Fast and Accurate Forecasting of COVID-19 Deaths Using the SIkJ$α$ Model
This work addresses the need for fast and accurate COVID-19 death forecasting to inform policy decisions, though it is incremental as it builds on an existing model.
The authors tackled the problem of forecasting COVID-19 deaths by extending the SIkJα model to simplify parameter learning with fast linear regressions, achieving better root mean squared error than seven CDC approaches in most evaluations and generating forecasts for all US states in 3.18 seconds.

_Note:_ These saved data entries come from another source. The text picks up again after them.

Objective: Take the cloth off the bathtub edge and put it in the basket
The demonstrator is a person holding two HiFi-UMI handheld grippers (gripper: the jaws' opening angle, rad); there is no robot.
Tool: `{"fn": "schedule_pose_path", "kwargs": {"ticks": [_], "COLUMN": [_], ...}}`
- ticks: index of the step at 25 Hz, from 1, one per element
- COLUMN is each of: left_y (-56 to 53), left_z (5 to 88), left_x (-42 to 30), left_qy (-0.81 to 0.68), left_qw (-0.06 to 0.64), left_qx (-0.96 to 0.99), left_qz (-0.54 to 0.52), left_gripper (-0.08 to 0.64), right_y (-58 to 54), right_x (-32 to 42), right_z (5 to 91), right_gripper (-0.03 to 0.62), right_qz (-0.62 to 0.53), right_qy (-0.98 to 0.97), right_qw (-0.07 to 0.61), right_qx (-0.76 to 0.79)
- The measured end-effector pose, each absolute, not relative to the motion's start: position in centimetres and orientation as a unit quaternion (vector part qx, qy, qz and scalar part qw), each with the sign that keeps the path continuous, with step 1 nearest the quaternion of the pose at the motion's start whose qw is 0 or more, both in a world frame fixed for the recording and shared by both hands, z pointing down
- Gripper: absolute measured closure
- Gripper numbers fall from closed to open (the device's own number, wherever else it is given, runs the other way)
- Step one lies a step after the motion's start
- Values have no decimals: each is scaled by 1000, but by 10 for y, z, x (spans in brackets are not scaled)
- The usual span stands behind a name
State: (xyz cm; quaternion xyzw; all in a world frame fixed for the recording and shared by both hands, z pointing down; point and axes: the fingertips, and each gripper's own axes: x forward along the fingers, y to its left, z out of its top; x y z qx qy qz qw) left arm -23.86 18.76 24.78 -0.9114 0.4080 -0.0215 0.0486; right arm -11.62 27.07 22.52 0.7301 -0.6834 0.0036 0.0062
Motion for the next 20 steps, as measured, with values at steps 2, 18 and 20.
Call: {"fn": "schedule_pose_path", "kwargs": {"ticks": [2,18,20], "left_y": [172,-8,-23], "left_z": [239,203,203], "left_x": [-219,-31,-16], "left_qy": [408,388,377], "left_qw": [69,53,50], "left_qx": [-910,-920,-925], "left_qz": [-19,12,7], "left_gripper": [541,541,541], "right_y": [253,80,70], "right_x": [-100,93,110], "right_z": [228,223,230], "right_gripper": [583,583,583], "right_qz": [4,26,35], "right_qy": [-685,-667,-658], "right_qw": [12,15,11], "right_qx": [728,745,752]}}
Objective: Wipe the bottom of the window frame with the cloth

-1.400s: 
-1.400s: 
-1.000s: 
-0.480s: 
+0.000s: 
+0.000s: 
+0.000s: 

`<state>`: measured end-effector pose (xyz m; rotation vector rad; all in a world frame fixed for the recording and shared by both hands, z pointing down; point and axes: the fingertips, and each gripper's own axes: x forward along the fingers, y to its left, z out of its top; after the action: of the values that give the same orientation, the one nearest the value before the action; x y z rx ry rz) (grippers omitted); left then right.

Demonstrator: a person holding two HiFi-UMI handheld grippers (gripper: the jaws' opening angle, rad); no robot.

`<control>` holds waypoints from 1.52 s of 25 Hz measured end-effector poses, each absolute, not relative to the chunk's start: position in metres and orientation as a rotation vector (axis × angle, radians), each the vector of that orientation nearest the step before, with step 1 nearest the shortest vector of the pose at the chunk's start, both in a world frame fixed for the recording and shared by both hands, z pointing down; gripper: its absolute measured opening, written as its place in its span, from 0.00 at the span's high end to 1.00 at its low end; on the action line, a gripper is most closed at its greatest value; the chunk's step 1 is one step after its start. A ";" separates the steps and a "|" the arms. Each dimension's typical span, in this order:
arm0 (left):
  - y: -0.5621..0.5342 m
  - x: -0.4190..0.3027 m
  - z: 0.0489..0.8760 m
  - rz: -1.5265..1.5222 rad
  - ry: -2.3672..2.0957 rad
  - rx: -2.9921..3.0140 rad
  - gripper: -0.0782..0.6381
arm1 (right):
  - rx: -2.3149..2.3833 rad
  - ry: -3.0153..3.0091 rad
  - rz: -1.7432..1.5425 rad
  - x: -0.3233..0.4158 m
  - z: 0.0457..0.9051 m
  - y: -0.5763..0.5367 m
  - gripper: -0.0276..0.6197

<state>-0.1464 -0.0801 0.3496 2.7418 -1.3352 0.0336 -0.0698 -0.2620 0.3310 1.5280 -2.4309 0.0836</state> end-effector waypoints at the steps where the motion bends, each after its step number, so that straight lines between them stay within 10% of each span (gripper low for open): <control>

Forecasting the effect of COVID-19 is essential to design policies that may prepare us to handle the pandemic. Many methods have already been proposed, particularly, to forecast reported cases and deaths at country-level and state-level. Many of these methods are based on traditional epidemiological model which rely on simulations or Bayesian inference to simultaneously learn many parameters at a time. This makes them prone to over-fitting and slow execution. We propose an extension to our model SIkJ$α$ to forecast deaths and show that it can consider the effect of many complexities of the epidemic process and yet be simplified to a few parameters that are learned using fast linear regressions. We also present an evaluation of our method against seven approaches currently being used by the CDC, based on their two weeks forecast at various times during the pandemic. We demonstrate that our method achieves better root mean squared error compared to these seven approaches during majority of the evaluation period. Further, on a 2 core desktop machine, our approach takes only 3.18s to tune hyper-parameters, learn parameters and generate 100 days of forecasts of reported cases and deaths for all the states in the US. The total execution time for 184 countries is 11.83s and for all the US counties ($>$ 3000) is 101.03s.